● What this task involves
Exclude pictures and give again exactly the lines of the listing, beginning with its first line and ending with the one that contains "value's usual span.".

◇ ◇ ◇ ◇ ◇

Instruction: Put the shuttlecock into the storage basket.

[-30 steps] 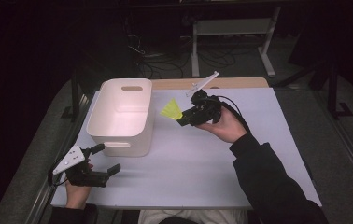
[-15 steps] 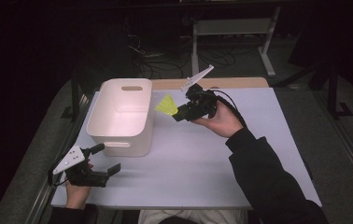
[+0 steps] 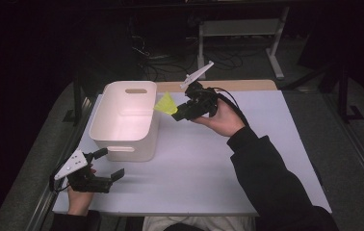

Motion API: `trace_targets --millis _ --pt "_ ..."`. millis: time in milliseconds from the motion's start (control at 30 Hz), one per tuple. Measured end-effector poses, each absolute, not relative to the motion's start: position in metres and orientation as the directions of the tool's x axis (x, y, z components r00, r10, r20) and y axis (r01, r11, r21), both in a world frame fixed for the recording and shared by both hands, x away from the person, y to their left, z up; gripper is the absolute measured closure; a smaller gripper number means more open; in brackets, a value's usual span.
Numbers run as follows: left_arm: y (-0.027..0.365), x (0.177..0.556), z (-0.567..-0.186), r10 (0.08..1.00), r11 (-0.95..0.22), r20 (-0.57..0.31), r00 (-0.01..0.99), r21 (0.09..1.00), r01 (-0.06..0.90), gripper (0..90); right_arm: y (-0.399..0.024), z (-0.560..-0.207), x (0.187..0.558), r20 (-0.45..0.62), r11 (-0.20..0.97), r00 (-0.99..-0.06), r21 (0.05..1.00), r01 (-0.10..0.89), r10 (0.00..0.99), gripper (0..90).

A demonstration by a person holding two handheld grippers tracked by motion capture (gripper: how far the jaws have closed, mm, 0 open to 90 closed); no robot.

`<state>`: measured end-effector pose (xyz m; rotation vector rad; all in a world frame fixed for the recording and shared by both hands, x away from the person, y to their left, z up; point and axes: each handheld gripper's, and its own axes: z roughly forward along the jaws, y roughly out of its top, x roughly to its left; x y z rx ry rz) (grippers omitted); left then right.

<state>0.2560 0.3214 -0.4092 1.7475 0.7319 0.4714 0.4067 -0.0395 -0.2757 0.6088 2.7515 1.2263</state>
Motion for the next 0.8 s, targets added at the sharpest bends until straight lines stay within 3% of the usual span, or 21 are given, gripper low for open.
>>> trace_targets --millis 800 --pt "0.322 0.256 -0.409 0.684 -0.181 -0.051 0.728 0.955 0.237 0.0 -0.011 -0.258 0.417 0.077 0.635 -0.935 0.714 0.294 0.346 63.2"
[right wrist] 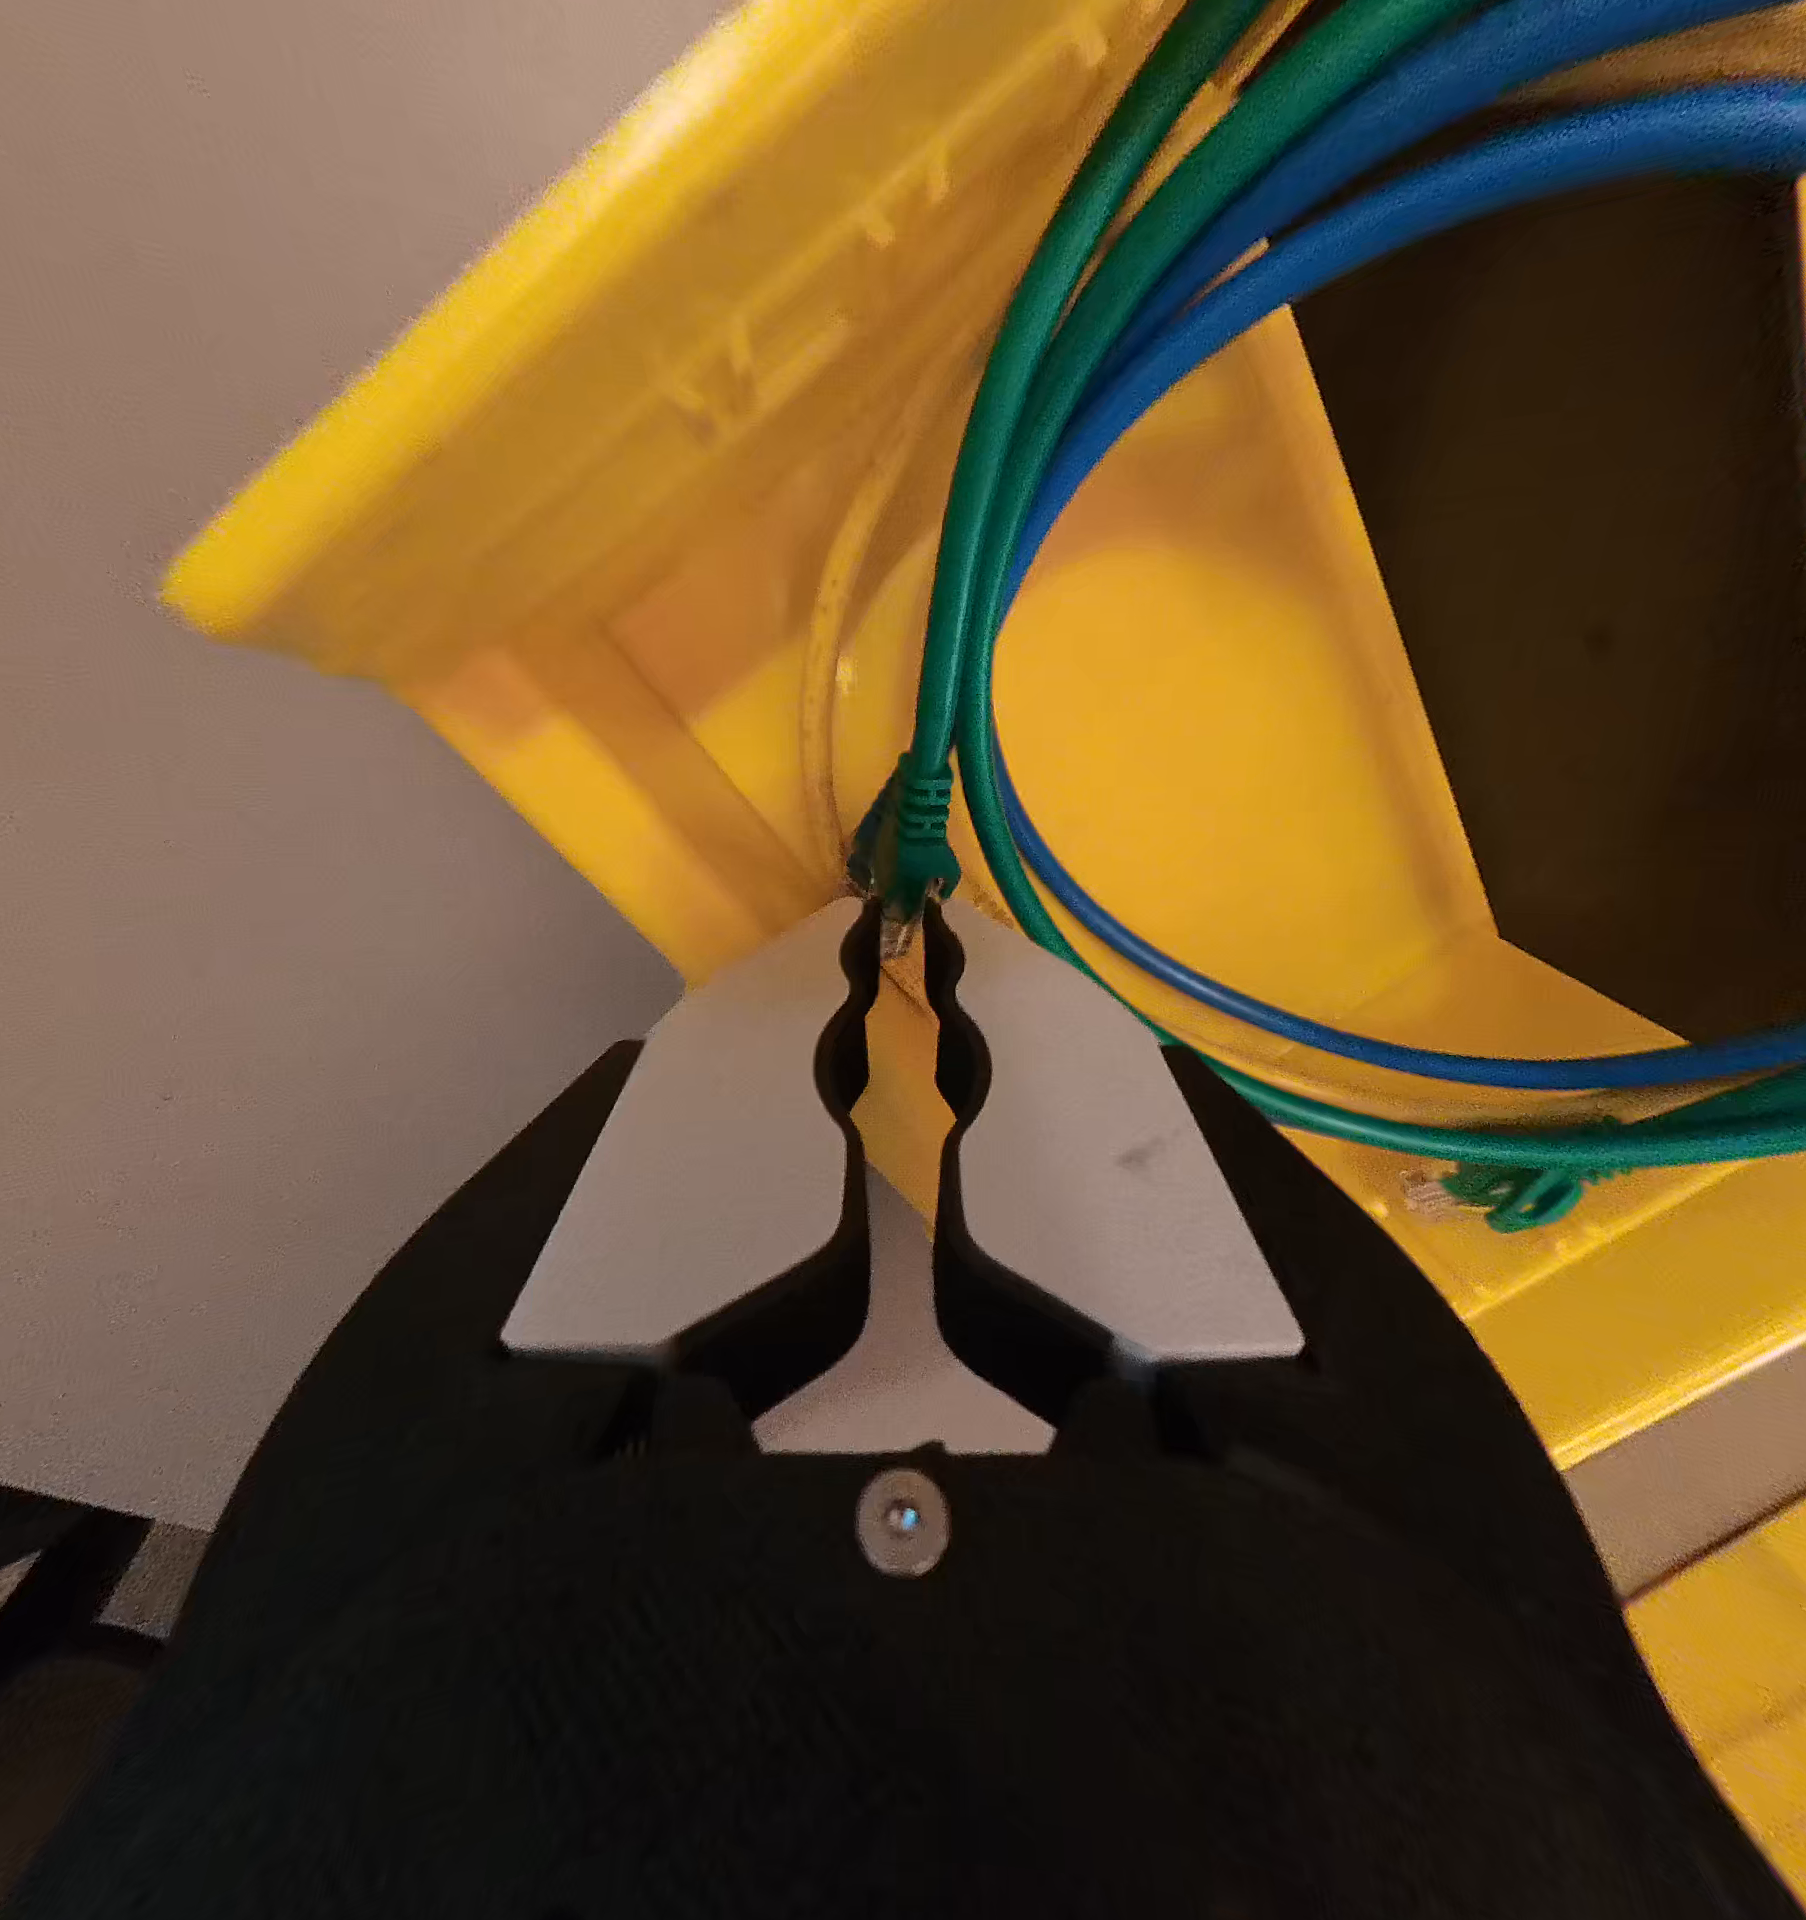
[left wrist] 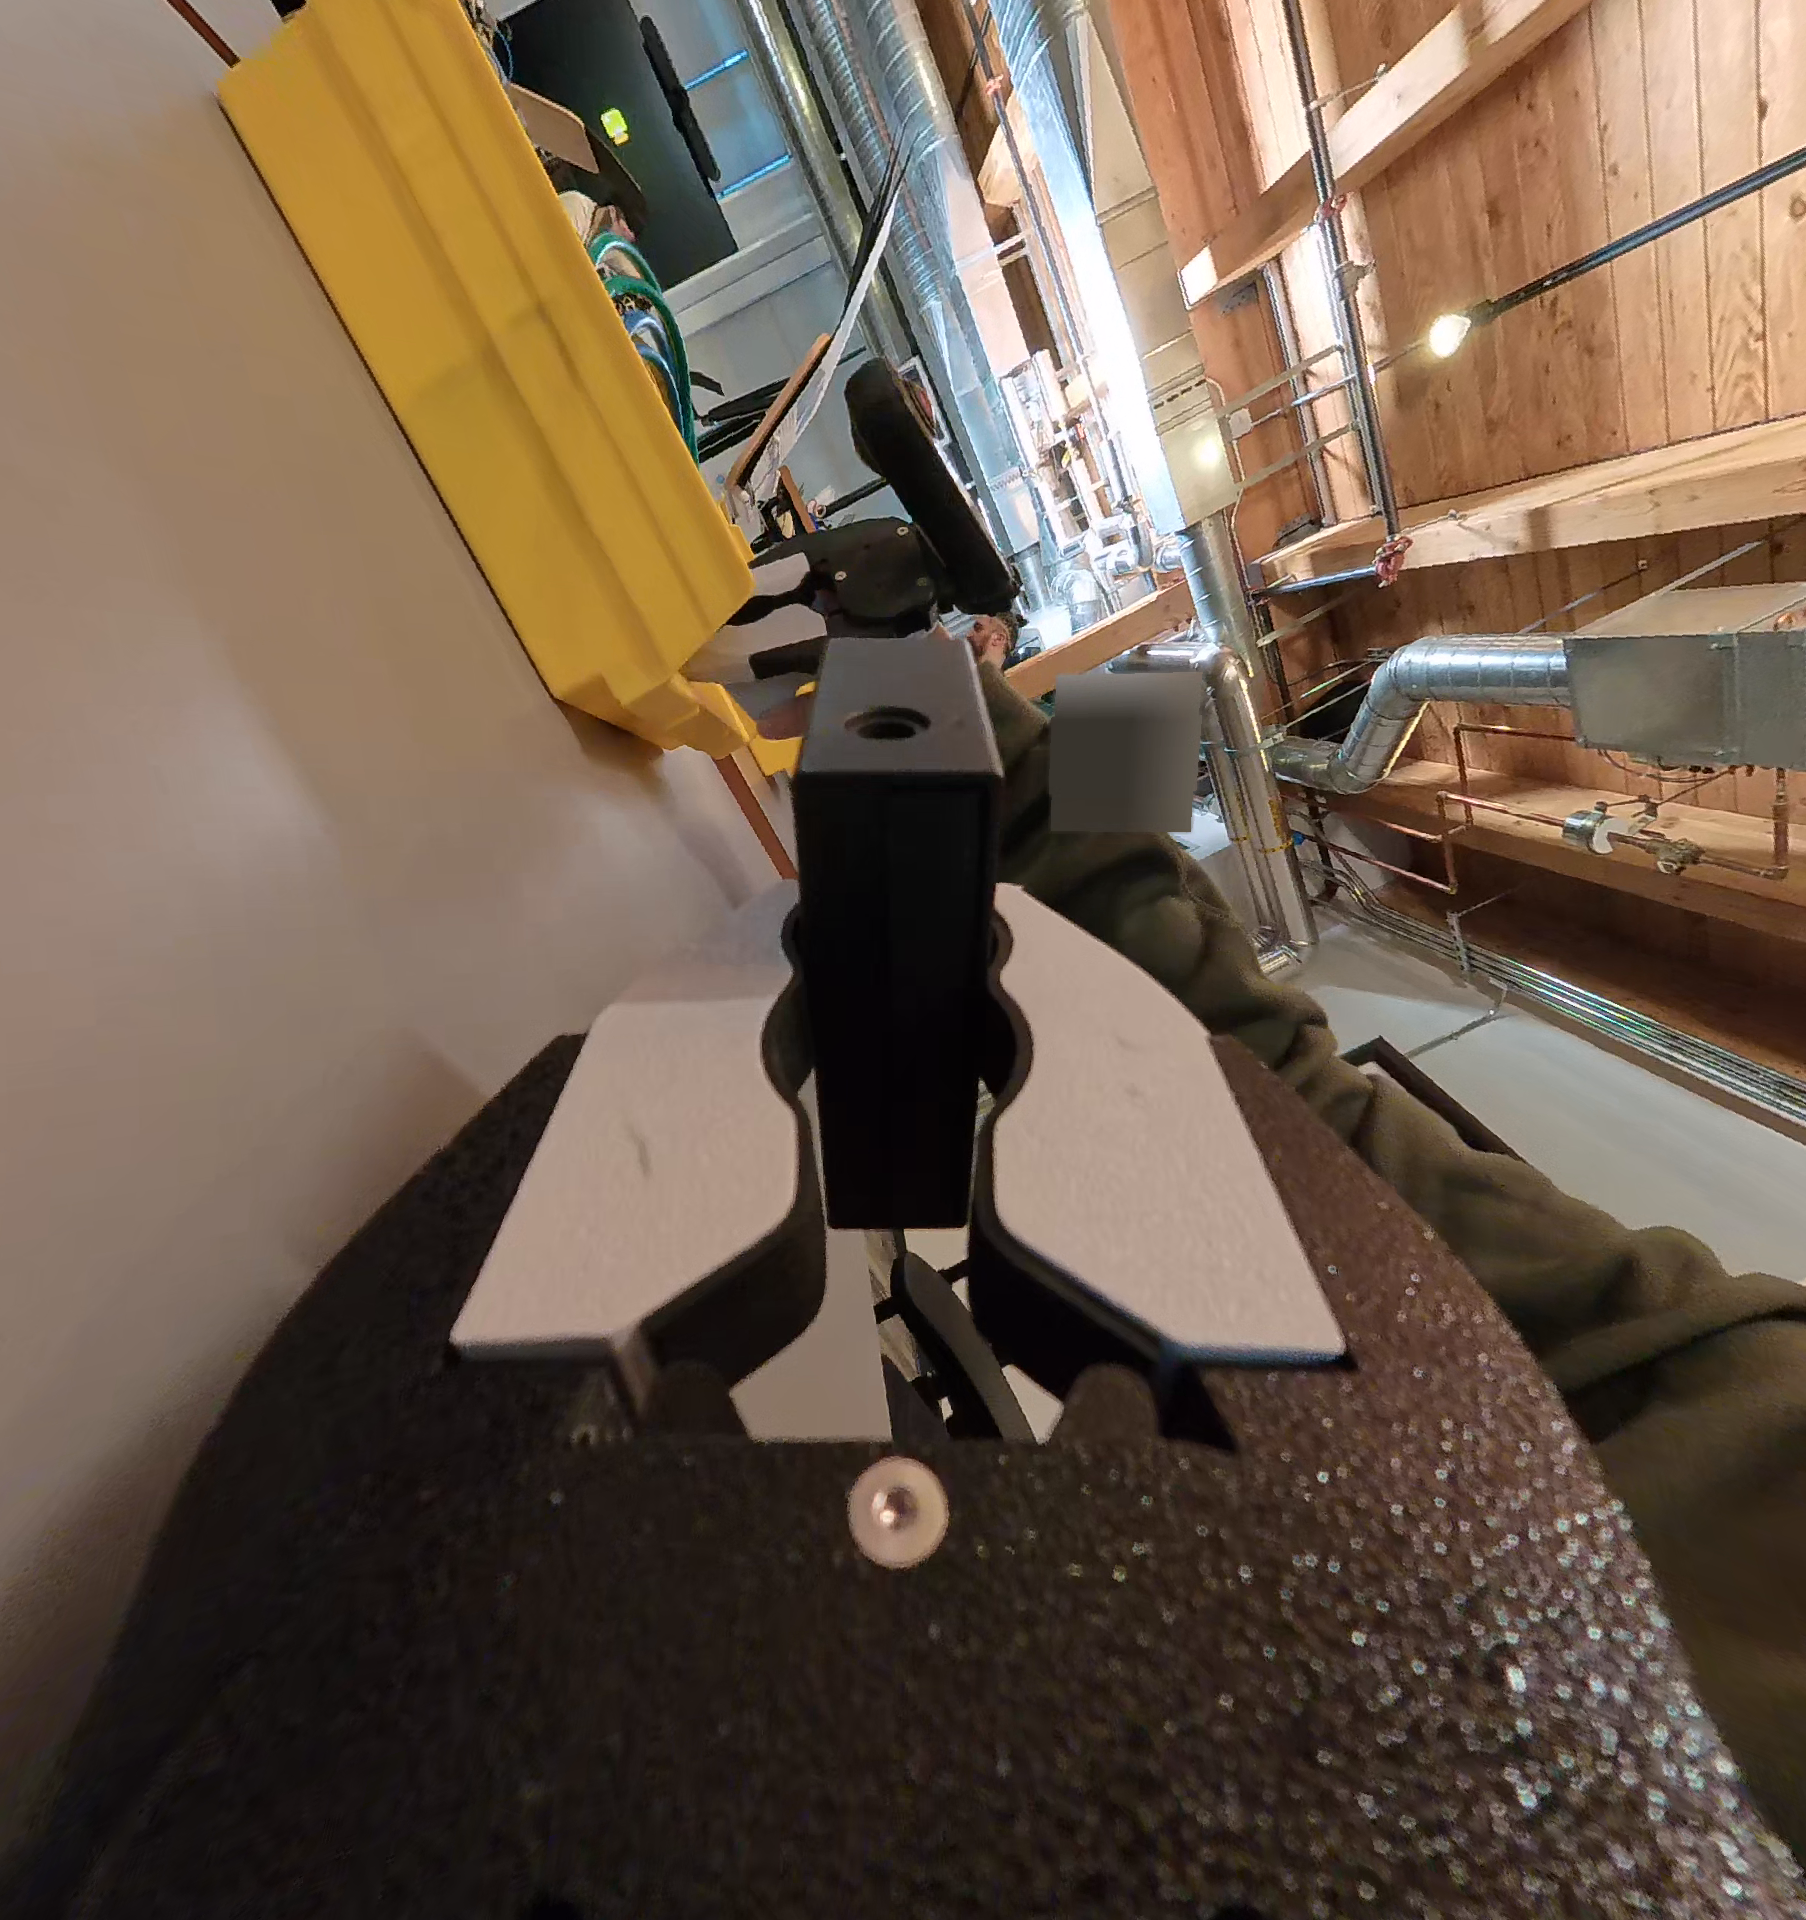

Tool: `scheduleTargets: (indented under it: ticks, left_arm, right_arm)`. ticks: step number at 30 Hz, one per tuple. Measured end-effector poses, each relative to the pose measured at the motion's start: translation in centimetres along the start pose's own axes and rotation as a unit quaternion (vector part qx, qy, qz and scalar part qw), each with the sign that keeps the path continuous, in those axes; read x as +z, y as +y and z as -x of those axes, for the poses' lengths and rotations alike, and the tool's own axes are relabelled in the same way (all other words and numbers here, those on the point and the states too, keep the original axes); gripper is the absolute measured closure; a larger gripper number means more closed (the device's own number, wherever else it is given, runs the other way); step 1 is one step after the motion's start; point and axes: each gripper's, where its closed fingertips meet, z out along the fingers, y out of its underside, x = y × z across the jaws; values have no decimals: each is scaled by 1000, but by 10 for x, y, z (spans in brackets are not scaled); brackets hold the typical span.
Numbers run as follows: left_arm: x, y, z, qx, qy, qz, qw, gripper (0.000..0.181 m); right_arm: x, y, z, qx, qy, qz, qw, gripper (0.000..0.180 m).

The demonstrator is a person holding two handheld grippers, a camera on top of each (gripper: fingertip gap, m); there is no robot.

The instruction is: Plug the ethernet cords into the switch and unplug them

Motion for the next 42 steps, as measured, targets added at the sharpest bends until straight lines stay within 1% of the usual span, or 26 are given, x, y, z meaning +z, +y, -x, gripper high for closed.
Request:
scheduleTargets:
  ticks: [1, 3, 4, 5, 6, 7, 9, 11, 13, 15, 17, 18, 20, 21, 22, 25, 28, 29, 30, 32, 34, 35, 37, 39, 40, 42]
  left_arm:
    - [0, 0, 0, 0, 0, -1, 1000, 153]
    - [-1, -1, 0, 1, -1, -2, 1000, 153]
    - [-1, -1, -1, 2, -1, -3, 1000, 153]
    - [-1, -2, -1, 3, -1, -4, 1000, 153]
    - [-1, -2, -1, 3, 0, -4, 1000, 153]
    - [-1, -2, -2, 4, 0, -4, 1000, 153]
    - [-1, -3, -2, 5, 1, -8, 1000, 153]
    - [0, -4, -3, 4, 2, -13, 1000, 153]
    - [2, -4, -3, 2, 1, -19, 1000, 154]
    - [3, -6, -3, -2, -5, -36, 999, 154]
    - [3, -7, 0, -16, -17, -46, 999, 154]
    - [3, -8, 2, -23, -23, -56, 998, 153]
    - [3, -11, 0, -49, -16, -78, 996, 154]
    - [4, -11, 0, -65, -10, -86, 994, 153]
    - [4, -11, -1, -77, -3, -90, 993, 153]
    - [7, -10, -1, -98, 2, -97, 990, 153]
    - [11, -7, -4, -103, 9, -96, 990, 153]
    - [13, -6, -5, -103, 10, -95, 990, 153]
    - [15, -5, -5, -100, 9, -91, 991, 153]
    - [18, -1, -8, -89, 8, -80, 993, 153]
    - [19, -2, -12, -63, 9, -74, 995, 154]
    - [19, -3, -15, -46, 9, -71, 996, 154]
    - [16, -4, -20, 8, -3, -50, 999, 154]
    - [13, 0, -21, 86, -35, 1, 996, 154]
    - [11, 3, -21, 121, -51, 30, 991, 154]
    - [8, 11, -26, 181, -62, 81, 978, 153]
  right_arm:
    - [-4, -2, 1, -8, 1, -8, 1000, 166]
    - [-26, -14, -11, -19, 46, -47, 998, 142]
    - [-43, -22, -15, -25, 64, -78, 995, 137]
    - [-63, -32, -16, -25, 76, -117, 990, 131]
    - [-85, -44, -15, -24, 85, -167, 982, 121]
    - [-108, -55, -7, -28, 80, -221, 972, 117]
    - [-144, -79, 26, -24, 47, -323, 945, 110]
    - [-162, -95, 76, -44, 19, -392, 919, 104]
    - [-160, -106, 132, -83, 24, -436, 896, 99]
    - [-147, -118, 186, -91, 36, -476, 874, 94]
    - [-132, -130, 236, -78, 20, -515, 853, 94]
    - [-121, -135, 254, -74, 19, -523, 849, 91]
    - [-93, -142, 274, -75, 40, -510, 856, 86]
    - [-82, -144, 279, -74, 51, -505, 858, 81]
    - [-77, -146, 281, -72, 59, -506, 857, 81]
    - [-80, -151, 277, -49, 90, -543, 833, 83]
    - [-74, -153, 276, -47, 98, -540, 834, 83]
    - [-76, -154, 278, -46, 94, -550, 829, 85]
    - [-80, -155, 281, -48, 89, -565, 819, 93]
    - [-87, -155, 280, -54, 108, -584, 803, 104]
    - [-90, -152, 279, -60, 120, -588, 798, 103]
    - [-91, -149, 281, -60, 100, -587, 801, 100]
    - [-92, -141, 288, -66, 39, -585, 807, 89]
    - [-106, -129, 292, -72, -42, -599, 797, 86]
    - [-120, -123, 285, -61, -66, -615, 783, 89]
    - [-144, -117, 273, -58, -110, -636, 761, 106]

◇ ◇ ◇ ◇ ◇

● Response to the exercise
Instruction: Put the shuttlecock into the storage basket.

[-30 steps] 
[-15 steps] 
[+0 steps] 

Motion API: `trace_targets --millis _ --pt "_ ..."`. millis: time in milliseconds from the motion's start (control at 30 Hz), one per tuple. Measured end-effector poses, each absolute, not relative to the motion's start: position in metres and orientation as the directions of the tool's x axis (x, y, z components r00, r10, r20) and y axis (r01, r11, r21), both in a world frame fixed for the recording and shared by both hands, x away from the person, y to their left, z up; gripper is the absolute measured closure; a smaller gripper number means more open; in brackets, a value's usual span.

The exercise output is complete.